Позднее она добавила, что «быть проработанным в нашей стране — это значит получить воспитание партии»[767].
Чрезвычайную значимость приобретает вопрос о нормах и в более широком плане — о степени эстетической нормативности рождающегося канона. Для дискурса критики типичны формулы «от писателя требуется…» или «писатель должен…»[768]. В репертуар основных постулатов входит партийность, обозначающая общую аксиологическую основу художественного творчества. Требуется, далее, типичность изображения, которая приобретает черты своеобразной модальной шизофрении, так как писатель должен найти компромисс между реально существующим и должным. Требовалась также революционная романтика, которая позволяла художнику выйти за пределы реального и тем самым открывала неограниченные возможности для преображения («лакировки») действительности.
Центральными в истории критики первой половины 1930-х годов оказываются, таким образом, процессы канонизации. Неслучайно поэтому сначала развернулась дискуссия о нормативности, которая, впрочем, быстро заглохла.

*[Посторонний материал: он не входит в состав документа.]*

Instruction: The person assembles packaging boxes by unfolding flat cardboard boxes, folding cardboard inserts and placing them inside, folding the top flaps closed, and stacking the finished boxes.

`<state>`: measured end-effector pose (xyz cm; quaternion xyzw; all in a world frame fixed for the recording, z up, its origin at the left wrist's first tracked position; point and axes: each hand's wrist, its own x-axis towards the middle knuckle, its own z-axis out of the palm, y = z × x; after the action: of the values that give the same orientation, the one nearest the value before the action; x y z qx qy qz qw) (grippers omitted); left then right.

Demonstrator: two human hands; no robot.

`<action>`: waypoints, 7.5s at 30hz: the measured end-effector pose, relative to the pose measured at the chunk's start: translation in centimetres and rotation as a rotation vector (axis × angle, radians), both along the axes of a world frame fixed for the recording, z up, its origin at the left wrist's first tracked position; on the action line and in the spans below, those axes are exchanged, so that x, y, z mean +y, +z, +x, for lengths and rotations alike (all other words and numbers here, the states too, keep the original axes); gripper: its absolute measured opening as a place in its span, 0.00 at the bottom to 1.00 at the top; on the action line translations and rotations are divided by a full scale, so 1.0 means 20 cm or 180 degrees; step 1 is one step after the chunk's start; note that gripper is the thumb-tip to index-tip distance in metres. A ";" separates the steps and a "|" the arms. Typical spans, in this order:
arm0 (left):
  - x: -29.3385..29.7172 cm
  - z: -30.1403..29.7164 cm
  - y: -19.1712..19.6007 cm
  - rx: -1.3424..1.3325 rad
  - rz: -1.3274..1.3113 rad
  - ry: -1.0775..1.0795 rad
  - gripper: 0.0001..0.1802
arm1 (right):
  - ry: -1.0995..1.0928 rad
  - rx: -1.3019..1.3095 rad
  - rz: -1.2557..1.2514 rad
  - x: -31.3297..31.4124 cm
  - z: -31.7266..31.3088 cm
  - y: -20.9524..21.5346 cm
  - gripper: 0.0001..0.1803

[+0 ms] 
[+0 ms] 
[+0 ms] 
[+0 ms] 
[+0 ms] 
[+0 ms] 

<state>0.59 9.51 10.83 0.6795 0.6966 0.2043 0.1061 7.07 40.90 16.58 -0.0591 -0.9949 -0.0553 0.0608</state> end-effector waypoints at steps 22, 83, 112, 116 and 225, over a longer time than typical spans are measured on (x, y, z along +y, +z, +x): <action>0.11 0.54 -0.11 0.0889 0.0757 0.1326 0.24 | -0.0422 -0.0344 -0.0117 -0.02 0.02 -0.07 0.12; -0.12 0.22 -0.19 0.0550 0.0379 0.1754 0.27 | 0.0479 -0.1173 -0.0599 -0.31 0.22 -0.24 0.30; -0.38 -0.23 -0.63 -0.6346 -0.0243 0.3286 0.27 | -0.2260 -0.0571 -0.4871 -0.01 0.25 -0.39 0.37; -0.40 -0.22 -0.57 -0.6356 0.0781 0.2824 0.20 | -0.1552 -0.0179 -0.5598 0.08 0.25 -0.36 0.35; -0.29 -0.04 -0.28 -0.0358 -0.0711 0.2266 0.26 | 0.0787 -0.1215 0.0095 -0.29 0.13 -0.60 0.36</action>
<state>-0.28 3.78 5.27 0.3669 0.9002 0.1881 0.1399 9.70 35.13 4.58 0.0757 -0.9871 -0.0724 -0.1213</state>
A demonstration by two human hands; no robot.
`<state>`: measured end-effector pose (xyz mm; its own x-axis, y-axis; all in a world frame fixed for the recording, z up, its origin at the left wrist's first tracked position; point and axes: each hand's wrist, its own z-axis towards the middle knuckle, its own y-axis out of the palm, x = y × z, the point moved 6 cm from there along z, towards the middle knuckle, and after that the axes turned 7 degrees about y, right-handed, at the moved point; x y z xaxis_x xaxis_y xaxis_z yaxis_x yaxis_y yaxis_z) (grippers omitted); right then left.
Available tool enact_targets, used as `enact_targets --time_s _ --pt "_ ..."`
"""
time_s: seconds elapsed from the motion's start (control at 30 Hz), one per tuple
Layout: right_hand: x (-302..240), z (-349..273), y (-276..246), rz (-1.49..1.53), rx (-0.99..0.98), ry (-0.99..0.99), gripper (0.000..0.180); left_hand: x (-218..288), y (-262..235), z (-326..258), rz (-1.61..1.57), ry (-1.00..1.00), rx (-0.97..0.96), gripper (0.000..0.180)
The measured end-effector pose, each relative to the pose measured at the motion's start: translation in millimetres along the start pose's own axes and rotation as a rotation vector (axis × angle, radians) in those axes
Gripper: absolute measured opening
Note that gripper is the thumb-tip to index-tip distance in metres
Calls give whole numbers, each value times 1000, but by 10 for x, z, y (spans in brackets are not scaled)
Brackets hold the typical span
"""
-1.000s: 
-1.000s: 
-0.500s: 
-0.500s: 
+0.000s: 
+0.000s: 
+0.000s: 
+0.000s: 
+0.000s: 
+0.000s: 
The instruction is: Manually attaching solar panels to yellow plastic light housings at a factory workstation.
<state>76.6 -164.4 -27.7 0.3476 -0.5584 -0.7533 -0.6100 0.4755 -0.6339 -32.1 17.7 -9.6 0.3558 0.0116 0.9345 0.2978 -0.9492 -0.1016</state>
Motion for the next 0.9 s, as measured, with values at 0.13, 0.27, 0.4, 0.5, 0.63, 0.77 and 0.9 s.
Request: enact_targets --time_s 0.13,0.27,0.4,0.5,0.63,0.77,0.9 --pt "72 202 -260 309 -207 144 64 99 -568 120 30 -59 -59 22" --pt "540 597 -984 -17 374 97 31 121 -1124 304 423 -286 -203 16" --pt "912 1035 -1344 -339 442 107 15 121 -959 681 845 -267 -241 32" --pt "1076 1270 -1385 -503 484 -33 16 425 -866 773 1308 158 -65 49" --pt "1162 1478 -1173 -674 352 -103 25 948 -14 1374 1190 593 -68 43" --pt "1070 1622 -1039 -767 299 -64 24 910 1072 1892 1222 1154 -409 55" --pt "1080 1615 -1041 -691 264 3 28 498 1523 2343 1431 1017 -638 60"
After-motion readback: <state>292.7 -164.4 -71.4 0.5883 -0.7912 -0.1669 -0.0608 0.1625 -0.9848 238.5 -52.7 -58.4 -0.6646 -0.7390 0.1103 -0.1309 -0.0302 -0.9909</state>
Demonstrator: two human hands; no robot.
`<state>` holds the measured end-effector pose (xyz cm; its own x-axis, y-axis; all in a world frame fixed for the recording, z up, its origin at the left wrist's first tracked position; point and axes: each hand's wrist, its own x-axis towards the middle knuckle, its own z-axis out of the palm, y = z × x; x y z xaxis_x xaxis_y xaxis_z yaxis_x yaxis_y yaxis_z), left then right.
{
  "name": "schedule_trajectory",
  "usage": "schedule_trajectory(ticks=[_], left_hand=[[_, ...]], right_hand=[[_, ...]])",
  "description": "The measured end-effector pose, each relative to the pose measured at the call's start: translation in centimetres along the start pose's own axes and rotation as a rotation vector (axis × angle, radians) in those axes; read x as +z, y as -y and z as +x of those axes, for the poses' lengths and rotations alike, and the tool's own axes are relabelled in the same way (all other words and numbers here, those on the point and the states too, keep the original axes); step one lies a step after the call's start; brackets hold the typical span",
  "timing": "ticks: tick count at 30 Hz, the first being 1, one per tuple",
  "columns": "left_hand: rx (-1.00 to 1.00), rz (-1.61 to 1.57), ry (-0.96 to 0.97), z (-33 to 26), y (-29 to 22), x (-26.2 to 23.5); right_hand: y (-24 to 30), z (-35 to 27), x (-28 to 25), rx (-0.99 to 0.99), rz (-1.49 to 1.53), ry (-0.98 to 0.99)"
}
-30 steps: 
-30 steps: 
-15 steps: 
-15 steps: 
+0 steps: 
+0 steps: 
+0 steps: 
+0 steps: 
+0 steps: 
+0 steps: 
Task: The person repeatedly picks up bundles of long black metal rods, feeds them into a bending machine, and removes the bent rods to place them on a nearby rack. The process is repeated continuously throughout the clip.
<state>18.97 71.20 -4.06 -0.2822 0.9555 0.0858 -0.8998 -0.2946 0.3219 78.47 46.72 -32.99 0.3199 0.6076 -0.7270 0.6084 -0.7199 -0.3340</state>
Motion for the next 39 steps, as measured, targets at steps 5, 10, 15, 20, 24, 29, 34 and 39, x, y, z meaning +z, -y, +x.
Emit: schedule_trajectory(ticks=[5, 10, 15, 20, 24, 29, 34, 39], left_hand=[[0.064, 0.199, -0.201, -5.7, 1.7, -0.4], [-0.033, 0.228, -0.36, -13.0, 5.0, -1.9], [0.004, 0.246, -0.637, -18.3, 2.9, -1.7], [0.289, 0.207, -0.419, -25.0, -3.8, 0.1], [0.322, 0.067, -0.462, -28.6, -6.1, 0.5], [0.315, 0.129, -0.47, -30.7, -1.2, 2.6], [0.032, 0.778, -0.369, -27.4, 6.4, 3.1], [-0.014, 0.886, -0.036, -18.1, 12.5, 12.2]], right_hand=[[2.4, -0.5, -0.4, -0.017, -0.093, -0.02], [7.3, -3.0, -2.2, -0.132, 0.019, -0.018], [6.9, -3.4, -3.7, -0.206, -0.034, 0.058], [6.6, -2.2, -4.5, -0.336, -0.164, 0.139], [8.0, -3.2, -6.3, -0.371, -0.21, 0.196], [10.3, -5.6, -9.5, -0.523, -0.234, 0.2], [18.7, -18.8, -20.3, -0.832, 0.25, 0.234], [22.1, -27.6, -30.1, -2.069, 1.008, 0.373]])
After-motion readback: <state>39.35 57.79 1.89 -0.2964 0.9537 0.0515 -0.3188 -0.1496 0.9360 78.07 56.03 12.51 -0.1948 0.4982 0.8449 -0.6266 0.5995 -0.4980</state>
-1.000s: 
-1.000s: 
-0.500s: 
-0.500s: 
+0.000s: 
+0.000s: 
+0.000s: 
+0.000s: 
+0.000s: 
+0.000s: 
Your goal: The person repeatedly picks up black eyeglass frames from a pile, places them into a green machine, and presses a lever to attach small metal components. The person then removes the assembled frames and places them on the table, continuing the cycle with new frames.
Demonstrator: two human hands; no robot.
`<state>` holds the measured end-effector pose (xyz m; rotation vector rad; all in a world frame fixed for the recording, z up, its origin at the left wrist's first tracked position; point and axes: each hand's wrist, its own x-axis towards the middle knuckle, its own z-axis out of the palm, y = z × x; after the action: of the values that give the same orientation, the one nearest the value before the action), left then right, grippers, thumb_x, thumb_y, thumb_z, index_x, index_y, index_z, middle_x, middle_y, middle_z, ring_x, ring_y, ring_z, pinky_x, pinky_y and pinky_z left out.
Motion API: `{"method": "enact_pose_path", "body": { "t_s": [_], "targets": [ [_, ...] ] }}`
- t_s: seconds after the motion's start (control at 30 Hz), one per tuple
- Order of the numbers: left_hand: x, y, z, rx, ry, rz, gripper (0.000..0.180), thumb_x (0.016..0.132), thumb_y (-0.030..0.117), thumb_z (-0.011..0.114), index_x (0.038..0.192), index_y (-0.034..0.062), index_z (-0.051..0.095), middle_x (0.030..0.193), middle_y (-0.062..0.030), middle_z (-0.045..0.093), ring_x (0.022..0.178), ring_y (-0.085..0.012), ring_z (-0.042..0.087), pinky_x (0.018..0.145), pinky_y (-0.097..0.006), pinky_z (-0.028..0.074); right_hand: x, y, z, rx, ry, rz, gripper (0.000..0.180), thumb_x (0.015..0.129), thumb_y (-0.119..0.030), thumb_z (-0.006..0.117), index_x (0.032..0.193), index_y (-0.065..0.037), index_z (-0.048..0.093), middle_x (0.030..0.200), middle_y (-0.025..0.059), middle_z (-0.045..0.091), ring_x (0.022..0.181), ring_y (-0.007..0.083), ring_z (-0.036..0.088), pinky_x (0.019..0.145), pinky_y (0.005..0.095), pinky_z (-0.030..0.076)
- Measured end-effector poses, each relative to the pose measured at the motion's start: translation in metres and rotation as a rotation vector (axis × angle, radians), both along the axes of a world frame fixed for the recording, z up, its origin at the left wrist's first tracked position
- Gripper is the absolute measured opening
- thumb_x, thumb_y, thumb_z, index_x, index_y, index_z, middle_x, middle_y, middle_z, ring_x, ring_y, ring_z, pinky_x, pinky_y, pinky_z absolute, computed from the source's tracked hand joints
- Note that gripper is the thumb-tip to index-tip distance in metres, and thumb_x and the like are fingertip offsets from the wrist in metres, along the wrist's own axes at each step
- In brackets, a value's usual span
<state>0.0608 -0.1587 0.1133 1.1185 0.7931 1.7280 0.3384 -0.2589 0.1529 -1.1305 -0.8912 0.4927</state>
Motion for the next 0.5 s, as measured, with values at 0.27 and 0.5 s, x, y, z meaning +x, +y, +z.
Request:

Еще на втором пленуме оргкомитета Союза писателей в 1933 году Анатолий Луначарский советовал:
Поменьше замыкания в нормы. Поменьше преждевременных правил. Поменьше комических (на манер ссор Тредьяковского и Сумарокова) споров между поэтами о том, у кого «пьетические правила резоннее». Побольше свободного творчества[769].
В «Литературном критике» была опубликована статья Валентина Асмуса «О нормативной эстетике», написанная в форме разговора философа, критика и писателя. На вопрос критика: «И вы полагаете, что понятие, лежащее в основе нормативной эстетики, ложно?» — философ отвечает: «Совершенно ложно в теоретическом отношении и вредно в своих практических выводах, особенно для искусства социалистического реализма»[770]. А писатель добавляет: «В каком-то смысле эстетические нормы, может быть, и существуют. Но они не прилагаются к произведению извне. Они вырастают изнутри, из замысла поэта»[771].
Подобный подход не мог остаться без ответа. В нем Йоганн Альтман увидел «завуалированную борьбу против нормативной эстетики — по существу, отказ от установления принципов нового искусства. Под видом борьбы против старых канонов защищается старая кантианская теория „незаинтересованности эстетических суждений“, проповедуется анархия художественных вкусов, ведется борьба против планомерного развития искусства»[772]. Подобный тон весьма характерен для литературных дискуссий 1930-х. Писатель подозревается в попытках скрыть в своем произведении по возможности больше зашифрованных значений (на языке критики тех лет — «протащить идеологическую контрабанду»), поэтому едва ли не главная задача критики сводится к разоблачению этих «завуалированных» подтекстов и вредных уклонов. Правила этой «игры», формирующей критический дискурс, определяют и параметры дискуссий 1932–1934 годов, в которых определяются границы нового канона.
2. Утверждение нейтрального стиля: Дискуссия о языке
Две критические дискуссии первой половины тридцатых заслуживают особого внимания: дискуссия о языке художественной литературы и дискуссия о Дос Пассосе и Джойсе, посвященная главным образом проблеме композиции романа. Еще в 1933 году в журнале «Литературная учеба», основанном в целях «социально-революционной педагогики», т. е. воспитания начинающихся писателей, была опубликована статья Максима Горького «О прозе». В ней он упрекал Андрея Белого, Федора Панферова, Федора Гладкова, Бориса Пильняка и других авторов в порче русского языка, противопоставляя им простой, ясный и четкий язык классиков[773]. Поскольку Горький занимал ключевое место в литературной иерархии тех лет и в обосновании соцреализма, его ориентация на язык классики в так называемой дискуссии о языке 1934 года подхватывается целым рядом литературных журналов и в конце концов канонизируется в газетах «Правда» и «Известия». Небезынтересно реконструировать ход дискуссии, результаты которой определили не только советскую языковую политику и культуру языка, но и язык новой литературы на десятилетия вперед.